“We will continue to fight on behalf of women when companies prioritize profits over the health and safety of women,” Attorney General James said. “While C. R. Bard was putting income before the health of customers in need of care, women were put in danger. My office will never waver in its efforts to hold companies accountable for risking the health of its consumers.”
Transvaginal surgical mesh is a synthetic material that is surgically implanted through the vagina to support the pelvic organs of women who suffer from stress urinary incontinence or pelvic organ prolapse.
The multistate investigation found that C. R. Bard misrepresented or failed to adequately disclose serious and life-altering risks of surgical mesh devices, such as chronic pain, scarring and shrinking of bodily tissue, painful sexual relations, and recurring infections, among other complications. Evidence shows that C. R. Bard was aware of the possibility for serious medical complications but did not provide sufficient warnings to consumers or surgeons who implanted the devices.
Under today’s agreement, C. R. Bard and its parent company have agreed to pay $60 million to the 48 participating states and the District of Columbia. New York state will receive $2,160, 246. Although C.R. Bard stopped selling transvaginal mesh devices, the agreement lays out injunctive relief, requiring both C.R. Bard and Becton, Dickinson and Company to adhere to certain injunctive terms if they reenter the transvaginal mesh market.

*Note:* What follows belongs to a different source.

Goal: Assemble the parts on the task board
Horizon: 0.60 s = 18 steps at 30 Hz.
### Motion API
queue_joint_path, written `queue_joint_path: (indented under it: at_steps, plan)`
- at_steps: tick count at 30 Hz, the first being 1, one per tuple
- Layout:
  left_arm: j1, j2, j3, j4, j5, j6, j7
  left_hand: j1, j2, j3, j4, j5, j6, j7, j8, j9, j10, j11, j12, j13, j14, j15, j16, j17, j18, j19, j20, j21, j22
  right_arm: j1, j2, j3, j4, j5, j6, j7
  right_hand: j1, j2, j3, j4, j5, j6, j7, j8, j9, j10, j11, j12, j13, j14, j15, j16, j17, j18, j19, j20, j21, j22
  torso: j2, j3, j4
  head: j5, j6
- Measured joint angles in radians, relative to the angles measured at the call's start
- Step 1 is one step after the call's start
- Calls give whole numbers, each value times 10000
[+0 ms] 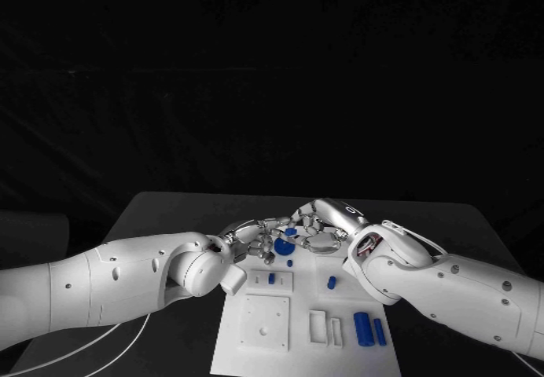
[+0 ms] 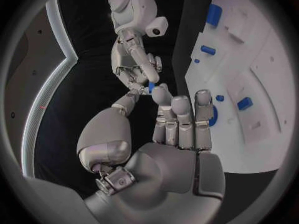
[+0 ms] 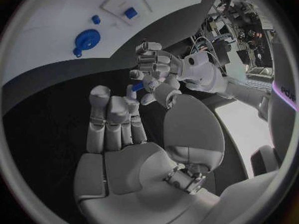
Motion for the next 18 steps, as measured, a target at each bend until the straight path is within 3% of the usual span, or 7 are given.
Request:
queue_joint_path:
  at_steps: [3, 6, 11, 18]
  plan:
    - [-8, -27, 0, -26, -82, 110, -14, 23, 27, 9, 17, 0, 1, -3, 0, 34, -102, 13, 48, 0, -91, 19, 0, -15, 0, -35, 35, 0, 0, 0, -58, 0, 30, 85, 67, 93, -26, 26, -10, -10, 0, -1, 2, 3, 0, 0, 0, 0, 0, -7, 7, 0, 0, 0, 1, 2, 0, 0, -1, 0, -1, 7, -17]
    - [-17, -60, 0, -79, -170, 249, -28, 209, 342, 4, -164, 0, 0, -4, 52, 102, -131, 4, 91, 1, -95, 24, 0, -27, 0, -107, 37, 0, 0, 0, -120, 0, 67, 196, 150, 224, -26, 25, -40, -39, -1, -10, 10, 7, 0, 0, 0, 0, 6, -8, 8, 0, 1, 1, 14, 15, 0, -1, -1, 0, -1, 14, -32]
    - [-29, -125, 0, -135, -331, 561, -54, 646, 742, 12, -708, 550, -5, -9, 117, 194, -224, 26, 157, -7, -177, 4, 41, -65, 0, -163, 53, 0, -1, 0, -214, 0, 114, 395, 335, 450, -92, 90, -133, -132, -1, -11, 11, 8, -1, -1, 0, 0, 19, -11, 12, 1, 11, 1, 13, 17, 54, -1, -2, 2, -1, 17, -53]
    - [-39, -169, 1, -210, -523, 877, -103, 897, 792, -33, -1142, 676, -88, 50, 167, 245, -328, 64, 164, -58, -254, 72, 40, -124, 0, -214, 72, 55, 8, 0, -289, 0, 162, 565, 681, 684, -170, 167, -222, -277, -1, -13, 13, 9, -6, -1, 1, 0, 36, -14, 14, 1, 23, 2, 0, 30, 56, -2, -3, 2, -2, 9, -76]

Under the terms of the agreement, the companies must:
- Provide patients with understandable descriptions of complications in marketing materials.
- Include a list of certain complications in all marketing materials that address complications.
- Disclose complications related to the use of mesh in any training provided that includes risk information.
- Disclose sponsorship in clinical studies, clinical data, or preclinical data for publication.
- Refrain from citing to any clinical study, clinical data, or preclinical data regarding mesh for which the company has not complied with the disclosure requirements.
- Require consultants to agree to disclose — in any public presentation or submission for publication — Bard’s sponsorship of the contracted for activity.
- Register all Bard-sponsored clinical studies regarding mesh on ClinicalTrials.gov.
- Train independent contractors, agents, and employees who sell, market, or promote mesh about their obligations to report all patient complaints and adverse events to the company.
- Ensure that its practices regarding the reporting of patient complaints are consistent with Food and Drug Administration requirements.
Joining Attorney General James in filing today’s multistate agreement are the attorneys general of Alabama, Alaska, Arizona, Arkansas, California, Colorado, Connecticut, Delaware, Florida, Georgia, Hawaii, Idaho, Illinois, Indiana, Iowa, Kansas, Kentucky, Louisiana, Maine, Maryland, Massachusetts, Michigan, Minnesota, Mississippi, Missouri, Montana, Nebraska, Nevada, New Hampshire, New Jersey, New Mexico, North Carolina, North Dakota, Ohio, Oklahoma, Oregon, Pennsylvania, Rhode Island, South Carolina, South Dakota, Tennessee, Texas, Utah, Vermont, Virginia, Washington, Wisconsin, and the District of Columbia.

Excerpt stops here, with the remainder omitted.